- Official release poster
- Directed by: Tomer Almagor
- Written by: Tomer Almagor
- Produced by: Gabrielle Almagor Tomer Almagor Bret Roberts Joy Saez
- Starring: Amy Seimetz Bret Roberts Donal Logue
- Cinematography: Robert Murphy
- Edited by: Tomer Almagor
- Music by: Ted Speaker
- Distributed by: Indie Rights
- Release dates: June 6, 2013 (Seattle International Film Festival); November 7, 2014 (United States);
- Country: United States
- Language: English

= 9 Full Moons =

2013 US romantic drama film by Tomer Almagor

9 Full Moons is a 2013 American romantic drama film directed by Tomer Almagor and starring Amy Seimetz, Bret Roberts and Donal Logue. It was released in theaters in 2014.

==Plot==
Frankie is a hard-drinking woman fresh out of a bad marriage. She wanders East Los Angeles looking for castoff furniture and clothing, which she sometimes sells for spending money. Otherwise, she hangs out with local musicians as an opportunity to meet people.

Lev is a limousine driver who dreams of making it in the music business. He meets Frankie in a dive bar and they hook up, quickly escalating to the point where she moves in with him. Lev also makes a musical connection with Charlie King Nash, a well-known roots-rocker who has hit a creative wall and welcomes the chance to make a new start.

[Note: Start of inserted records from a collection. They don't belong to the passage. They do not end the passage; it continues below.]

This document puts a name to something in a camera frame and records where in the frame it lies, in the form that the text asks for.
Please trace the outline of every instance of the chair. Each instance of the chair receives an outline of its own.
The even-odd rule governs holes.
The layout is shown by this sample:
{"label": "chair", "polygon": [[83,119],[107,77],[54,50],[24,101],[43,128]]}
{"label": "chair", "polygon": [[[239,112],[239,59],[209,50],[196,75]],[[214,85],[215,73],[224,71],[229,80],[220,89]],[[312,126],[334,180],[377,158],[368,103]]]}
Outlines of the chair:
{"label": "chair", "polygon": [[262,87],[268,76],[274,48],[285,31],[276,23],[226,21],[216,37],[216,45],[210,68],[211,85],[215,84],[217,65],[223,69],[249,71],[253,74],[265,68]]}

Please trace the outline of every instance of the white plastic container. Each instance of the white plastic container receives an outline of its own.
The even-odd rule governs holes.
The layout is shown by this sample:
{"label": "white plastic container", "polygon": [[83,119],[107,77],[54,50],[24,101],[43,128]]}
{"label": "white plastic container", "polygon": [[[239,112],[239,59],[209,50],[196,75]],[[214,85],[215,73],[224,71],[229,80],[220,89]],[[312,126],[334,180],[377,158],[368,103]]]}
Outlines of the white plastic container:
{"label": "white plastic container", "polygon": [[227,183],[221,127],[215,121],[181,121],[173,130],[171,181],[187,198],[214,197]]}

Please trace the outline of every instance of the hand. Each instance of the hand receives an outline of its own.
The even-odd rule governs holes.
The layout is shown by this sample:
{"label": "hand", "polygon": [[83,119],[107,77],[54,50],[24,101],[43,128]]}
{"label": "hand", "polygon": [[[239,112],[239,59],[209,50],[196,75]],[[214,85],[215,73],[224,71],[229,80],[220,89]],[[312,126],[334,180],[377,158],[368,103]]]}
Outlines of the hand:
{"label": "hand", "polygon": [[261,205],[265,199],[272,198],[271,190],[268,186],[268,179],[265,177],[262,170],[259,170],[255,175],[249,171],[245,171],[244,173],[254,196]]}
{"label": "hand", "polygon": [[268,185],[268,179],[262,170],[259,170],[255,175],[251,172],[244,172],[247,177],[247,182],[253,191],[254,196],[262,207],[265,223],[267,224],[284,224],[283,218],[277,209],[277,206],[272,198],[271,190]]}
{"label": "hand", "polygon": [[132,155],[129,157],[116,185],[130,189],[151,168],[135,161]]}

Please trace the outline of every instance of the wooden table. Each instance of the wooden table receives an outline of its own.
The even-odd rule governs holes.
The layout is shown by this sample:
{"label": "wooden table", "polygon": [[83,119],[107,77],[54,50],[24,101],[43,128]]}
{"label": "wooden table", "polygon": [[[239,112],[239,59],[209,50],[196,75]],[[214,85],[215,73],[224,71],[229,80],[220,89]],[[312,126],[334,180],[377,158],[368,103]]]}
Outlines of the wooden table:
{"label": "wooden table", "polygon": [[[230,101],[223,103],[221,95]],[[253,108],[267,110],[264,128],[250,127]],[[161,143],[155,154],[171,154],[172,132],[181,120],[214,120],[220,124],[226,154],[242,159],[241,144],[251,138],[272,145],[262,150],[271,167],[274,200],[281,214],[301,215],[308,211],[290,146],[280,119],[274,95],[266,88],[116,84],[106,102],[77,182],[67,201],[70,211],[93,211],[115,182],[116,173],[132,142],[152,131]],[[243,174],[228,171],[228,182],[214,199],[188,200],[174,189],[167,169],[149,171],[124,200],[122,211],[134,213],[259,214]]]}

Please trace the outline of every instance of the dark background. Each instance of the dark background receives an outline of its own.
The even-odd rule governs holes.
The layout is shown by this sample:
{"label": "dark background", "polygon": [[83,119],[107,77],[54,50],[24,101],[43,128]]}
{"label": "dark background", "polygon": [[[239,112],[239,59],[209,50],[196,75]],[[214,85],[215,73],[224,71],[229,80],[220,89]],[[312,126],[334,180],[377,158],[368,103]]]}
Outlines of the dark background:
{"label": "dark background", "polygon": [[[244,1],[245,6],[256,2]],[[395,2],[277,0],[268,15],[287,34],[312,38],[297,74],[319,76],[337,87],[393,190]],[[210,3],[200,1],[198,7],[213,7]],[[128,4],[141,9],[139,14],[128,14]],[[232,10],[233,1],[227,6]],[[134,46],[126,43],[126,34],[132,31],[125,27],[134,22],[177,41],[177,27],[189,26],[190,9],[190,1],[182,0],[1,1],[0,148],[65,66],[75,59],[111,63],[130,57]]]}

Meantime, Lev and Frankie try to work through the ups and downs of a serious relationship and decide whether each is ready for it.

==Cast==
- Amy Seimetz as Frankie
- Bret Roberts as Lev
- Donal Logue as Charlie King Nash
- Foster Timms as Spencer Walsh
- Brian McGuire as Ronnie
- Dale Dickey as Billie
- Harry Dean Stanton as Dimitri
- James Duval as Terry
- Joey Capone as Sam

==Critical reception==
9 Full Moons was originally released June 6, 2013, at the Seattle International Film Festival and made the festival circuit in Los Angeles, Mexico and The Bahamas. It was nominated for Best International Feature at the Raindance Film Festival while Seimetz won the Agave Award for Outstanding Achievement in Acting at the Oaxaca FilmFest. Film Threat called Moons "an uncommon love story ... driven by complex characters" and said Seimetz was perfectly cast.

The film premiered in theaters on November 7, 2014. Its accompanying review in the Los Angeles Times called Moons "a gentle millennial spin on Barfly" that rings true, even though a back-story "proves a waste of Harry Dean Stanton".